→ WORK ORDER:
Your answer should be the data below, reproduced with nothing changed.

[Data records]
----

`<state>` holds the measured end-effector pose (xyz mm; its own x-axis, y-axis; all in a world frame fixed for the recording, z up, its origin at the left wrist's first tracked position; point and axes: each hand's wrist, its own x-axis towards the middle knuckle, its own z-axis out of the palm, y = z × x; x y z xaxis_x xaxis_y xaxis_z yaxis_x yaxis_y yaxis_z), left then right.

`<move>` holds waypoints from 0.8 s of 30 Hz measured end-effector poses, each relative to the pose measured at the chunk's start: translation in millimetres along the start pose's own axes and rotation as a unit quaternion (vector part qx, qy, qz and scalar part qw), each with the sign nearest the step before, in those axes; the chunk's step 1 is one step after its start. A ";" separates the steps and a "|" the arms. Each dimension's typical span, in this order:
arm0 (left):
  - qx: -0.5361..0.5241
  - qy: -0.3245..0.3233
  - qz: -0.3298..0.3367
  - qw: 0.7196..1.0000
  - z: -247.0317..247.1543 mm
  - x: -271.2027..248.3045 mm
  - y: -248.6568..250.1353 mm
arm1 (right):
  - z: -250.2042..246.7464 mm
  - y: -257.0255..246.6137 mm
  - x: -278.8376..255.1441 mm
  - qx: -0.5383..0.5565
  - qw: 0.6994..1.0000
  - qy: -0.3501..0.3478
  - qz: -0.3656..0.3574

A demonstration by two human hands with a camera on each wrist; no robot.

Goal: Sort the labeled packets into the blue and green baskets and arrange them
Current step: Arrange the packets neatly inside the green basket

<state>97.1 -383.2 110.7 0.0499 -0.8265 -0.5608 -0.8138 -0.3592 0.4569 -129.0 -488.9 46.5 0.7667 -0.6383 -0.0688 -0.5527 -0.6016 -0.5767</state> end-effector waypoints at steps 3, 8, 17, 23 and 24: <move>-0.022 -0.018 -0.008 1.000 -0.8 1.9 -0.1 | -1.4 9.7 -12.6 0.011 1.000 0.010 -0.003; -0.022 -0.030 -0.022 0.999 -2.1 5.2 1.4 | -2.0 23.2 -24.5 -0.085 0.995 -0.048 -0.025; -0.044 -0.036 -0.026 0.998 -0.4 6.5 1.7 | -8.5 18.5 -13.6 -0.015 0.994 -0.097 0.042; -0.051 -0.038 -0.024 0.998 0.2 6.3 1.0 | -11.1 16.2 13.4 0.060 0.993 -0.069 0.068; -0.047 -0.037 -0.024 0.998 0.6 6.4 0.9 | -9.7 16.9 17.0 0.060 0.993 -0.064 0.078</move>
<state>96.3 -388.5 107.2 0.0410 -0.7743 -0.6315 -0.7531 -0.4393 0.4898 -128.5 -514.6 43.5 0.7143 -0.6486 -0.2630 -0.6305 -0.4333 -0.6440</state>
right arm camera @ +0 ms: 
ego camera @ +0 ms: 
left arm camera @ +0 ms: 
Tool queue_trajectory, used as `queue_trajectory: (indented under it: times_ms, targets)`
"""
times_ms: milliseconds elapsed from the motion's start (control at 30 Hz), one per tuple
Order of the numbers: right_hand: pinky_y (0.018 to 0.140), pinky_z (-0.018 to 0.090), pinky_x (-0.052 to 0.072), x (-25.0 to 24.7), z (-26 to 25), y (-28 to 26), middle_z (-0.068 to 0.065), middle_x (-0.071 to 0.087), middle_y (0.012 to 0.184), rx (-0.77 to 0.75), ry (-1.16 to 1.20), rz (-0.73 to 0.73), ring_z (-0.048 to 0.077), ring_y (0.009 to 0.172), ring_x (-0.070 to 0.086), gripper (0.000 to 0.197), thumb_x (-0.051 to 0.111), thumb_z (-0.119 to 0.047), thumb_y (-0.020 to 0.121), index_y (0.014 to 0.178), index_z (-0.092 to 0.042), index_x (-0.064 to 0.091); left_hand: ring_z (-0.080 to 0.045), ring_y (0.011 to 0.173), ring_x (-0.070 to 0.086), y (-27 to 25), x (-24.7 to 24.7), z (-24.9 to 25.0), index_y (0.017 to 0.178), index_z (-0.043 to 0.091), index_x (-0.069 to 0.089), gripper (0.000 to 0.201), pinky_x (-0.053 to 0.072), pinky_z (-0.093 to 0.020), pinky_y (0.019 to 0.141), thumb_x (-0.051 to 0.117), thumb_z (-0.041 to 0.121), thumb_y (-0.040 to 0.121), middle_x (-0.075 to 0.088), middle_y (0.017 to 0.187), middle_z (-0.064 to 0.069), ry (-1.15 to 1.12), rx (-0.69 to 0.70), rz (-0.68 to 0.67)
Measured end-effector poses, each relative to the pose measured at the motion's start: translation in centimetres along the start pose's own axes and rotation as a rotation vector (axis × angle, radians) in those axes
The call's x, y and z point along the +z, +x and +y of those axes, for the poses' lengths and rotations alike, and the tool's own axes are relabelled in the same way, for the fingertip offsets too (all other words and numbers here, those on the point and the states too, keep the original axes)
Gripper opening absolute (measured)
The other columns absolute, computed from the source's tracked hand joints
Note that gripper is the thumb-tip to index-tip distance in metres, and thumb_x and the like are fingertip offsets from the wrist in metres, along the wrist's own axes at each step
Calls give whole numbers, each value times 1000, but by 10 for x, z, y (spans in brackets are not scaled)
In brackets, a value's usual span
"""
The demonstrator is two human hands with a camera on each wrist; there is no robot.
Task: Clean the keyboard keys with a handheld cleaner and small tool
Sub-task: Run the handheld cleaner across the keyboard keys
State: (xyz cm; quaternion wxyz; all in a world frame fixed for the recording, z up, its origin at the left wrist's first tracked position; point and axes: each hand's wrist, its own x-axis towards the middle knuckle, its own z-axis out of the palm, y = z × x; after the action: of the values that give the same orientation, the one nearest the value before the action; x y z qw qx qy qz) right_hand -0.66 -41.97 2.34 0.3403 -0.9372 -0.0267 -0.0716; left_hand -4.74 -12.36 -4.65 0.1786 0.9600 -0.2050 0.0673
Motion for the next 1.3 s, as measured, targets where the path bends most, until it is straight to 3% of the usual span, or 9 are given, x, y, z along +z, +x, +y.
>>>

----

→ YOUR SOLUTION:
`<state>` holds the measured end-effector pose (xyz mm; its own x-axis, y-axis; all in a world frame fixed for the recording, z up, its origin at the left wrist's first tracked position; point and axes: each hand's wrist, its own x-axis towards the middle knuckle, its own z-axis out of the palm, y = z × x; x y z xaxis_x xaxis_y xaxis_z yaxis_x yaxis_y yaxis_z), left then right.

`<move>` holds waypoints from 0.8 s of 30 Hz measured end-effector poses, each relative to the pose measured at the chunk's start: translation in millimetres along the start pose's own axes and rotation as a unit quaternion (vector part qx, qy, qz and scalar part qw), each with the sign nearest the step before, in those axes; the chunk's step 1 is one step after its start. A ";" separates the steps and a "|" the arms. Each dimension's typical span, in this order:
arm0 (left):
  - qx: -0.5361..0.5241
  - qy: -0.3245..0.3233
  - qz: -0.3298..0.3367
  - qw: 0.7196..1.0000
  - z: -247.0317..247.1543 mm
  - x: -271.2027..248.3045 mm
  - y: -248.6568..250.1353 mm
arm1 (right):
  - z: -250.2042..246.7464 mm
  - y: -257.0255..246.6137 mm
  - x: -278.8376..255.1441 mm
  - qx: -0.5383..0.5565
  - qw: 0.6994..1.0000
  - qy: -0.3501..0.3478
  - qz: -0.3656..0.3574

A demonstration by two human hands with a camera on each wrist; no robot.

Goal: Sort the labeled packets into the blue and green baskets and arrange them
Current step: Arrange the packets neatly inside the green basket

<state>97.1 -383.2 110.7 0.0499 -0.8265 -0.5608 -0.8138 -0.3592 0.4569 -129.0 -488.9 46.5 0.7667 -0.6383 -0.0688 -0.5527 -0.6016 -0.5767</state> end-effector waypoints at steps 3, 8, 17, 23 and 24: <move>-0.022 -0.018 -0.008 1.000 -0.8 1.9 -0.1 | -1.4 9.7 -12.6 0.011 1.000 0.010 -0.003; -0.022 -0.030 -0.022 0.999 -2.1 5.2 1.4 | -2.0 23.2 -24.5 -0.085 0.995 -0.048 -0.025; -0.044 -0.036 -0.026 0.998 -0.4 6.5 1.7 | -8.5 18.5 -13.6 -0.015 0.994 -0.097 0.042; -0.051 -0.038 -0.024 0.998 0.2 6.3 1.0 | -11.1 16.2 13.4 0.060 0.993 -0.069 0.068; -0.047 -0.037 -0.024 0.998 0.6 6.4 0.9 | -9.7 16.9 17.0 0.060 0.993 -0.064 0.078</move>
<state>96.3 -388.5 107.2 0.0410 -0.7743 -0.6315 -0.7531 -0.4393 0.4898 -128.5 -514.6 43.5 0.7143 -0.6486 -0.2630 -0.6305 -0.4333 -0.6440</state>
right arm camera @ +0 ms: 
ego camera @ +0 ms: 
left arm camera @ +0 ms: 
Tool queue_trajectory, used as `queue_trajectory: (indented under it: times_ms, targets)`
"""
times_ms: milliseconds elapsed from the motion's start (control at 30 Hz), one per tuple
Order of the numbers: right_hand: pinky_y (0.018 to 0.140), pinky_z (-0.018 to 0.090), pinky_x (-0.052 to 0.072), x (-25.0 to 24.7), z (-26 to 25), y (-28 to 26), middle_z (-0.068 to 0.065), middle_x (-0.071 to 0.087), middle_y (0.012 to 0.184), rx (-0.77 to 0.75), ry (-1.16 to 1.20), rz (-0.73 to 0.73), ring_z (-0.048 to 0.077), ring_y (0.009 to 0.172), ring_x (-0.070 to 0.086), gripper (0.000 to 0.197), thumb_x (-0.051 to 0.111), thumb_z (-0.119 to 0.047), thumb_y (-0.020 to 0.121), index_y (0.014 to 0.178), index_z (-0.092 to 0.042), index_x (-0.064 to 0.091); left_hand: ring_z (-0.080 to 0.045), ring_y (0.011 to 0.173), ring_x (-0.070 to 0.086), y (-27 to 25), x (-24.7 to 24.7), z (-24.9 to 25.0), index_y (0.017 to 0.178), index_z (-0.043 to 0.091), index_x (-0.069 to 0.089), gripper (0.000 to 0.201), pinky_x (-0.053 to 0.072), pinky_z (-0.093 to 0.020), pinky_y (0.019 to 0.141), thumb_x (-0.051 to 0.117), thumb_z (-0.041 to 0.121), thumb_y (-0.040 to 0.121), middle_x (-0.075 to 0.088), middle_y (0.017 to 0.187), middle_z (-0.064 to 0.069), ry (-1.15 to 1.12), rx (-0.69 to 0.70), rz (-0.68 to 0.67)
Measured end-effector poses, each relative to the pose measured at the motion's start: translation in centimetres along the start pose's own axes and rotation as a rotation vector (axis × angle, radians) in those axes
The call's x, y and z point along the +z, +x and +y of those axes, for the poses' lengths and rotations alike, and the tool's own axes are relabelled in the same way, for the fingertip offsets too (all other words and numbers here, those on the point and the states too, keep the original axes)
Gripper opening absolute (measured)
The other columns absolute, computed from the source's tracked hand joints
Note that gripper is the thumb-tip to index-tip distance in metres, and thumb_x and the like are fingertip offsets from the wrist in metres, along the wrist's own axes at each step
Calls give whole numbers, each value times 1000, but by 10 for x, z, y (spans in brackets are not scaled)
In brackets, a value's usual span
"""
The demonstrator is two human hands with a camera on each wrist; there is no robot.
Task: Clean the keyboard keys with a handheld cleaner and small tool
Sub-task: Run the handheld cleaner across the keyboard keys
State: (xyz cm; quaternion wxyz; all in a world frame fixed for the recording, z up, its origin at the left wrist's first tracked position; point and axes: each hand's wrist, its own x-axis towards the middle knuckle, its own z-axis out of the palm, y = z × x; after the action: of the values that give the same orientation, the one nearest the value before the action; x y z qw qx qy qz) right_hand -0.66 -41.97 2.34 0.3403 -0.9372 -0.0267 -0.0716; left_hand -4.74 -12.36 -4.65 0.1786 0.9600 -0.2050 0.0673
Motion for the next 1.3 s, as measured, targets where the path bends most, until it is straight to 3% of the usual span, or 9 are given, x, y, z along +z, +x, +y.
>>>

No more output is needed for this exercise.